Mr Lim, in an interview at the NTUC's headquarters in Raffles Place, said: "We feel that tripartism has played a very important part in the building of our nation, and we thought that we should have a platform to reflect on how we have been able to get tripartism to work in a pro-business and pro-worker manner."
He disclosed that Guy Ryder, the director-general of the Geneva-based International Labour Organisation, will attend the international tripartism forum and deliver the keynote address.
The labour movement has already sent out invitations to its tripartite partners from many countries for the event, which will showcase Singapore's strength in tripartism and be an opportunity for participants to learn from each other's models.
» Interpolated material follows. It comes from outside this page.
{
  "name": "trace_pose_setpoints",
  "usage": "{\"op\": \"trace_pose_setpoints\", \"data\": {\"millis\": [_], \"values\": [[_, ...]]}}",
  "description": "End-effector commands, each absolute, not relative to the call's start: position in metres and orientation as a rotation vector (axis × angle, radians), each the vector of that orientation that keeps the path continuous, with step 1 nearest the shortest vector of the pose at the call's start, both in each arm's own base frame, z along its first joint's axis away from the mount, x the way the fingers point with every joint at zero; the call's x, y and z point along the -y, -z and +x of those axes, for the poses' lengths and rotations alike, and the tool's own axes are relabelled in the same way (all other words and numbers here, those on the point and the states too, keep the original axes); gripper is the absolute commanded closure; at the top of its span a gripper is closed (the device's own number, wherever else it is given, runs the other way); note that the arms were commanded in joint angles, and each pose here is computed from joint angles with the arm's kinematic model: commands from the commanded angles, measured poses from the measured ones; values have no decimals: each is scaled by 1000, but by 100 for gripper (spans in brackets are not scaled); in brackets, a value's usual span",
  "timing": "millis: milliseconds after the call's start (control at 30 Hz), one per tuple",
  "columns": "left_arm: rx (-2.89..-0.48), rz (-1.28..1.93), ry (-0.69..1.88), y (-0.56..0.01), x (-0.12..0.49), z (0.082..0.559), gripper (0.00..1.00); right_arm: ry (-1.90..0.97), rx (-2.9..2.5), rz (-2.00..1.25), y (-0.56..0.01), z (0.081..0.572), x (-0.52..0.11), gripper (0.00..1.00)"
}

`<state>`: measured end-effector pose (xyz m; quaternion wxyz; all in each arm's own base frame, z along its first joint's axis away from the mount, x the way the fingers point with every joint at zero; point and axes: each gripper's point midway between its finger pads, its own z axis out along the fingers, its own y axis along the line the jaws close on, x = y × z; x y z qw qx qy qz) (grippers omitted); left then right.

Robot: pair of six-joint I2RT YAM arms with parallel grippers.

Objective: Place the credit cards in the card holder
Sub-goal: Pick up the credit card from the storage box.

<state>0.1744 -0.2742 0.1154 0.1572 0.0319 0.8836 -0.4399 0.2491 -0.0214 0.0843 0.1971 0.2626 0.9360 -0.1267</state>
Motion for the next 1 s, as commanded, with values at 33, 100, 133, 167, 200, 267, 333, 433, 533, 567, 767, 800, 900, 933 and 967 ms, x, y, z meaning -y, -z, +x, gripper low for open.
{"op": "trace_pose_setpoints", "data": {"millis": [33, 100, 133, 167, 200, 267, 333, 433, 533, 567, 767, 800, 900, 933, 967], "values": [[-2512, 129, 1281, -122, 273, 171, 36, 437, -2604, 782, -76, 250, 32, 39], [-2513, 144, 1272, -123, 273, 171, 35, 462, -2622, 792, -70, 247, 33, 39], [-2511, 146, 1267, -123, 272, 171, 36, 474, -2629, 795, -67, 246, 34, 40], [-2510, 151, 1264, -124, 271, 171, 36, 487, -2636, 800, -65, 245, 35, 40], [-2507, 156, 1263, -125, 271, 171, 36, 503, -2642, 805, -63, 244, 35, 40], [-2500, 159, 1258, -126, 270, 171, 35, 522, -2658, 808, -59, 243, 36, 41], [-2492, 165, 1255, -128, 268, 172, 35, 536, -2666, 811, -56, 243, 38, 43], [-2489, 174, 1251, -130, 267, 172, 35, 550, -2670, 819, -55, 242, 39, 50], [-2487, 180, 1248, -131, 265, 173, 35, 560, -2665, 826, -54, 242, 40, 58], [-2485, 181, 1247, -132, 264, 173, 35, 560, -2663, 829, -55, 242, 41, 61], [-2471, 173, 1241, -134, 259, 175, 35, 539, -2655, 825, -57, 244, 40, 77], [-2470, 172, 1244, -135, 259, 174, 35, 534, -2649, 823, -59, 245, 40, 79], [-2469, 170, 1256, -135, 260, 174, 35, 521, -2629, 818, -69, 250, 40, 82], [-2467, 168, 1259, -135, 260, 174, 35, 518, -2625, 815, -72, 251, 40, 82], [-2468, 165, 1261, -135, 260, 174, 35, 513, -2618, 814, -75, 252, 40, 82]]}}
The tripartite partners in Singapore are the NTUC, the Manpower Ministry and the Singapore National Employers Federation, which represent the unions, government and employers respectively.
NTUC president Diana Chia, in her annual May Day Message released on Monday, noted that Singapore's tripartism had grown from strength to strength over the years:
"This relationship is underpinned by the strong trust and alignment among the tripartite leaders to deliver the best pro-employer and pro-worker outcomes possible."
This has enabled the country to chalk up a high employment rate, and its workers, to enjoy steady increases in real wages, which "many other countries struggle to achieve or maintain", she said.
She stressed that while the challenge was to strengthen tripartism at the national level, it was just as important to bring tripartism to the sectoral level.
"Government agencies work with employer groups and trade unions in each sector to chart out strategies that will deliver productivity and skills breakthroughs so that Singapore, and Singaporeans, can continue to prosper," said Ms Chia.
Mr Lim, who also penned a May Day Message - his final one as labour chief before stepping down on Sunday to become the new Manpower Minister - wrote that Singapore has been successful over the last 50 years because the NTUC has "never stopped preparing for the future".
He said that, with the world changing at a much faster pace today, there was a need to sharpen the focus on two fronts - SkillsFuture, through which workers will pick up skills to enhance their future employability, and JobsFuture, to help more businesses transform existing jobs and create new ones to boost the country's future competitiveness.
"We must move faster on both fronts, failing which we may see a rise in unemployment due to skill shortages, and under-employment due to a mismatch between future jobs and future skills," he said.
"We could then regress and become just a normal country with an ordinary economy and ordinary workforce. This will be painful. We don't want this kind of future for ourselves, and definitely not for our children."